BEGIN

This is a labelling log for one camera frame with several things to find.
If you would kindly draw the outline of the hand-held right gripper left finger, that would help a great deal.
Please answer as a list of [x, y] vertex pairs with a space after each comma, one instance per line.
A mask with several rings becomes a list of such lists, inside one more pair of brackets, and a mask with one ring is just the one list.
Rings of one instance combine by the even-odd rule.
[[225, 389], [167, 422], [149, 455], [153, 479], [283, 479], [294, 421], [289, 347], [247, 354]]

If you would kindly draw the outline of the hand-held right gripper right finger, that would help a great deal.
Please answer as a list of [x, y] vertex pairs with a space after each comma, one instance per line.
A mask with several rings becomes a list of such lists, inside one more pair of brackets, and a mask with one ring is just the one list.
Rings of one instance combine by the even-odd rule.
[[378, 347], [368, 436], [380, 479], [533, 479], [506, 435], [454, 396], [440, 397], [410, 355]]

END

◆ Work request ◆
Copy out the records above exactly.

◆ Reply to the task ◆
This is a labelling log for one camera frame with several things to find.
If you would kindly draw the outline of the hand-held right gripper left finger, that would help a great deal.
Please answer as a list of [x, y] vertex pairs with a space after each comma, one instance per line.
A mask with several rings becomes a list of such lists, inside one more pair of brackets, and a mask with one ring is just the one list.
Rings of one instance combine by the even-odd rule.
[[225, 389], [167, 422], [149, 455], [153, 479], [283, 479], [294, 421], [289, 347], [247, 354]]

If you would kindly draw the outline of the hand-held right gripper right finger, that would help a great deal.
Please answer as a list of [x, y] vertex pairs with a space after each comma, one instance per line.
A mask with several rings becomes a list of such lists, inside one more pair of brackets, and a mask with one ring is just the one list.
Rings of one instance combine by the even-odd rule.
[[378, 347], [368, 436], [380, 479], [533, 479], [506, 435], [454, 396], [440, 397], [410, 355]]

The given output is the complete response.